Rhubarb & apple crumble

Use up a glut of rhubarb and apples for this simple crumble. Ground ginger adds a nice spice to the topping, but leave it out if you’d prefer

  • Prep:15 mins
    Cook:45 mins
  • Easy

Nutrition per serving

  • kcal 414
  • fat 14g
  • saturates 9g
  • carbs 64g
  • sugars 39g
  • fibre 3g
  • protein 4g
  • salt 0.3g


  • 450g rhubarb, cut into 3cm slices
  • 350g apples (Bramley or Granny Smith work well), peeled and cut into 3cm chunks
  • 1 vanilla pod, split open or 1 tsp vanilla paste or extract
  • 120g golden caster sugar
  • ice cream or custard, to serve
  • 200g plain flour
  • 1 tsp ground ginger (optional)
  • 100g cold salted butter, chopped
  • 70g light soft brown sugar


  1. Heat the oven to 200C/180C fan/gas 6. Toss the rhubarb, apples, vanilla and sugar together in an ovenproof dish and roast for 10 mins.
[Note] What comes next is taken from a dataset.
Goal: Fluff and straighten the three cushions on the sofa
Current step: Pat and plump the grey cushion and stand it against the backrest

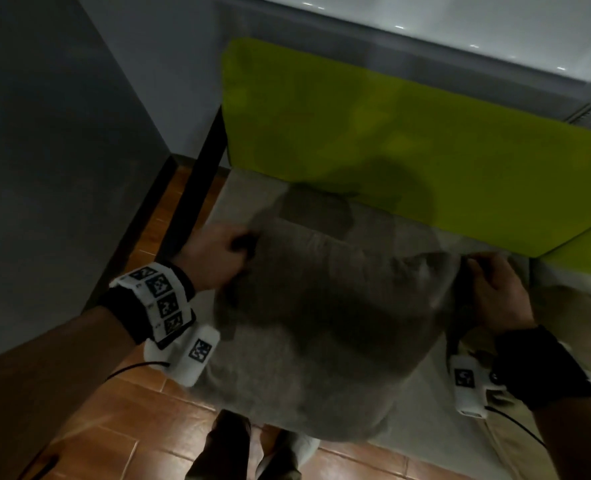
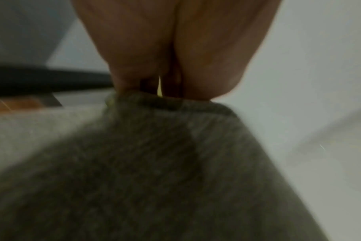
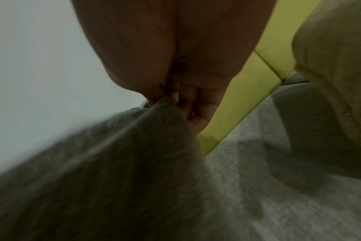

  2. Mix the flour and ginger, if using, together in a large bowl. Rub in the butter with your fingertips to create a chunky breadcrumb textured mixture. Stir through the sugar. Sprinkle the crumble topping onto the fruit and cook for a further 30-35 mins or until the topping is lightly golden brown. Serve with ice cream or custard.